While I'm at it: The HP461A amplifier (which I am replicating here) has a switchable 20 and 40 dB gain output. This fits the original ADA4895 nicely as the datasheet also suggests splitting the gain into two 10x stages.
For switching between 10x and 100x, I'd simply add BNC ouput connectors (plus buffer) for both stages. Now, video op-amps often have a disable pin that is meant to be used for multiplexing, which I could use for the 10x/100x gain switching (on a single BNC output). I am aware that there are some pitfalls with this approach, any opinions?

[David Hess]

- as real world matching will be less than ideal, an isolation resistor will be necessary to avoid peaking or oscillation

If the transmission line is properly terminated at the end, then the input looks resistive so no isolation resistor is required to isolate a capacitive load.
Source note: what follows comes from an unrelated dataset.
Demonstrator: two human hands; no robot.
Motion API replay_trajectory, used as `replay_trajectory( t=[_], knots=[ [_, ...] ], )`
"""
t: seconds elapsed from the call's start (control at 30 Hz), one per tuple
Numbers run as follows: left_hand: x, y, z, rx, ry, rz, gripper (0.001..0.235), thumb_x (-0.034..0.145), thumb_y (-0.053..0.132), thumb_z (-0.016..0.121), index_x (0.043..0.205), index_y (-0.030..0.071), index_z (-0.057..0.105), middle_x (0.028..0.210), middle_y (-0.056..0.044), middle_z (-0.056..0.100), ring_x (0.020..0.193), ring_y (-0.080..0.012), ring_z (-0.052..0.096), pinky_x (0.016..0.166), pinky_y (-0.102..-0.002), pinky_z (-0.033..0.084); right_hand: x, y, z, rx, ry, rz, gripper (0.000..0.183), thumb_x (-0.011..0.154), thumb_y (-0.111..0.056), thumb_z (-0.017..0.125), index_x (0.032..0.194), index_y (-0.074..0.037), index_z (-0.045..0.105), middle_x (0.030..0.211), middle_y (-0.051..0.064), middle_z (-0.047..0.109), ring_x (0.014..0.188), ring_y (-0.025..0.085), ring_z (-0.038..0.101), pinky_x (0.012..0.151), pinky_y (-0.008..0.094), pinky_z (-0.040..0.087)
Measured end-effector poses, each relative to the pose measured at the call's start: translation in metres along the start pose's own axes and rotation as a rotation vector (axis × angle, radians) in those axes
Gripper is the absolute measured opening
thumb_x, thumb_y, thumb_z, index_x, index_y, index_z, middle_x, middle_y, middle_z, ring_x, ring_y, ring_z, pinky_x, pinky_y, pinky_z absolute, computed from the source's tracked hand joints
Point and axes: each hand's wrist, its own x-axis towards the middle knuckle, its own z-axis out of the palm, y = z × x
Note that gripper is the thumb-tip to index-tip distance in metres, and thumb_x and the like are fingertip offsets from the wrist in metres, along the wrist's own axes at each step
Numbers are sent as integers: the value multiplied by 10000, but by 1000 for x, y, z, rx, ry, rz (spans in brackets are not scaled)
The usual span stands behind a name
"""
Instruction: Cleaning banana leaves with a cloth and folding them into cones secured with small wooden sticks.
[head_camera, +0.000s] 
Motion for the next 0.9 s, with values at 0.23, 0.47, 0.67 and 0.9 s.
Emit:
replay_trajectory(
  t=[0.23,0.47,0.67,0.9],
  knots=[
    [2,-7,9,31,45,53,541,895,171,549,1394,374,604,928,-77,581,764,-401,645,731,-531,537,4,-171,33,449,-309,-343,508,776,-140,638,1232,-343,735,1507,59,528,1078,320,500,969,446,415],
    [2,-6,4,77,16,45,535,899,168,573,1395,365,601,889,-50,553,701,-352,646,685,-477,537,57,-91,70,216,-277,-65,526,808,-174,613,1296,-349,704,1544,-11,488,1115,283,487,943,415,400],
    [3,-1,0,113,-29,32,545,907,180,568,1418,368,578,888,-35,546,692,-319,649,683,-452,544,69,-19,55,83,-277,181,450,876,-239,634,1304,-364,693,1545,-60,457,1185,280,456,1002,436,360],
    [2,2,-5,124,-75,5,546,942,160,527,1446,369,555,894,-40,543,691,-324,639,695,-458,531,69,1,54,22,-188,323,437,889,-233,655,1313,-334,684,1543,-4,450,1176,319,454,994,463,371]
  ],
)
"matched termination" probably does not apply here as the output impedance of an ideal op-amp is zero.

Feedback reduces the open loop output impedance which is what counts.

if the datasheet doesnt give you example or specification about driving 50 ohm load, thats the hint that the opamp is probably not suited for it, you can either use separate buffer,  or fondle the network until it gives what you want. ymmv.

The lack of 100 Ohms load specifications might mean that asking both 1 GHz GBW and 100 Ohms drive is asking too much. In fact, the rather similar LT6230-10

...

So it looks like I need a separate buffer, maybe in 2x configuration to make up for the series termination loss. There's a number of video op-amps that might just work (barely) - any suggestion? 100 MHz BW, 2x gain, +- 4.5 V battery supply?

The heavy load combines with the open loop output impedance to lower the open loop gain.  Otherwise the operational amplifier can drive a 50 ohm load but with reduced output swing to account for current limiting.

[Martinn]

I added two LT1818 as output buffers in a 2x configuration. I also reduced the input voltage of the coupling film capacitor to 250 V for a more manageable size. Input protection now has a much lower capacitance (and hopefully still protects the amplifiers).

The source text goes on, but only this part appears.